Assigned task >>
Each line of the data should be repeated precisely.

Data extract >>

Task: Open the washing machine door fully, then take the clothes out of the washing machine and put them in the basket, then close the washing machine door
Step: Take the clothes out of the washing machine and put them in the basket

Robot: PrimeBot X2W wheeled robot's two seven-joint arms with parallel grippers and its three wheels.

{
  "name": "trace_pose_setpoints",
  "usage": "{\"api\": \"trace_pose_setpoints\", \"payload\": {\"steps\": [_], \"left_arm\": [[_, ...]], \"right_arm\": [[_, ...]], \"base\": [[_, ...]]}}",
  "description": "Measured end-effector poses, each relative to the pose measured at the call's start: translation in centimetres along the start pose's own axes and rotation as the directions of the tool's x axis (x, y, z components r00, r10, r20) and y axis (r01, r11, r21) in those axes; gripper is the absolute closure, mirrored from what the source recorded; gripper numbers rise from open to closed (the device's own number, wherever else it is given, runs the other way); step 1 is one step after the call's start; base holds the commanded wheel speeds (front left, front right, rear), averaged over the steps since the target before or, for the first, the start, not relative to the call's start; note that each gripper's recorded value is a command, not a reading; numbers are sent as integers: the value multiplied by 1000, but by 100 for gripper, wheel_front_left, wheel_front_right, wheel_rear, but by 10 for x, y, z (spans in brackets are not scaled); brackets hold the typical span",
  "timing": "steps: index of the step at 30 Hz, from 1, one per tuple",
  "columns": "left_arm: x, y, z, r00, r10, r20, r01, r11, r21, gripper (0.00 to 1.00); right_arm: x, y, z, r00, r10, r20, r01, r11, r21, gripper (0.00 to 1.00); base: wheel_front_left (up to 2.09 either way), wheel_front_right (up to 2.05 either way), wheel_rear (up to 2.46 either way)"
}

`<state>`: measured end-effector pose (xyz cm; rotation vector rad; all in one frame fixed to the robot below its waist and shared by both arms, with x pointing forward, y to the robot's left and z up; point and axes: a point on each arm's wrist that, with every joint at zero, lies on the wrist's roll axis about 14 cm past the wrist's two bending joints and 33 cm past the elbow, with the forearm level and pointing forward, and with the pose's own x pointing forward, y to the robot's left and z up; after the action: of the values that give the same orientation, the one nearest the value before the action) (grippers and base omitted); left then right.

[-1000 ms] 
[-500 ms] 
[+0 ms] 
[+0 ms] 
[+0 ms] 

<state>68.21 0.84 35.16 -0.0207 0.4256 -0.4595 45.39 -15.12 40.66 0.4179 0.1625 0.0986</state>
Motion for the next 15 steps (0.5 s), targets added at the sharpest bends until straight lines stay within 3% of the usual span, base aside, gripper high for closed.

Reply >>
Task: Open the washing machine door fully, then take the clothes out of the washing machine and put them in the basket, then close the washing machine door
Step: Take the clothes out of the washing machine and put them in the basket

Robot: PrimeBot X2W wheeled robot's two seven-joint arms with parallel grippers and its three wheels.

{
  "name": "trace_pose_setpoints",
  "usage": "{\"api\": \"trace_pose_setpoints\", \"payload\": {\"steps\": [_], \"left_arm\": [[_, ...]], \"right_arm\": [[_, ...]], \"base\": [[_, ...]]}}",
  "description": "Measured end-effector poses, each relative to the pose measured at the call's start: translation in centimetres along the start pose's own axes and rotation as the directions of the tool's x axis (x, y, z components r00, r10, r20) and y axis (r01, r11, r21) in those axes; gripper is the absolute closure, mirrored from what the source recorded; gripper numbers rise from open to closed (the device's own number, wherever else it is given, runs the other way); step 1 is one step after the call's start; base holds the commanded wheel speeds (front left, front right, rear), averaged over the steps since the target before or, for the first, the start, not relative to the call's start; note that each gripper's recorded value is a command, not a reading; numbers are sent as integers: the value multiplied by 1000, but by 100 for gripper, wheel_front_left, wheel_front_right, wheel_rear, but by 10 for x, y, z (spans in brackets are not scaled); brackets hold the typical span",
  "timing": "steps: index of the step at 30 Hz, from 1, one per tuple",
  "columns": "left_arm: x, y, z, r00, r10, r20, r01, r11, r21, gripper (0.00 to 1.00); right_arm: x, y, z, r00, r10, r20, r01, r11, r21, gripper (0.00 to 1.00); base: wheel_front_left (up to 2.09 either way), wheel_front_right (up to 2.05 either way), wheel_rear (up to 2.46 either way)"
}

`<state>`: measured end-effector pose (xyz cm; rotation vector rad; all in one frame fixed to the robot below its waist and shared by both arms, with x pointing forward, y to the robot's left and z up; point and axes: a point on each arm's wrist that, with every joint at zero, lies on the wrist's roll axis about 14 cm past the wrist's two bending joints and 33 cm past the elbow, with the forearm level and pointing forward, and with the pose's own x pointing forward, y to the robot's left and z up; after the action: of the values that give the same orientation, the one nearest the value before the action) (grippers and base omitted); left then right.

[-1000 ms] 
[-500 ms] 
[+0 ms] 
[+0 ms] 
[+0 ms] 

<state>68.21 0.84 35.16 -0.0207 0.4256 -0.4595 45.39 -15.12 40.66 0.4179 0.1625 0.0986</state>
Motion for the next 15 steps (0.5 s), targets added at the sharpest bends until straight lines stay within 3% of the usual span, base aside, gripper high for closed.

Nothing remains to be added to the response.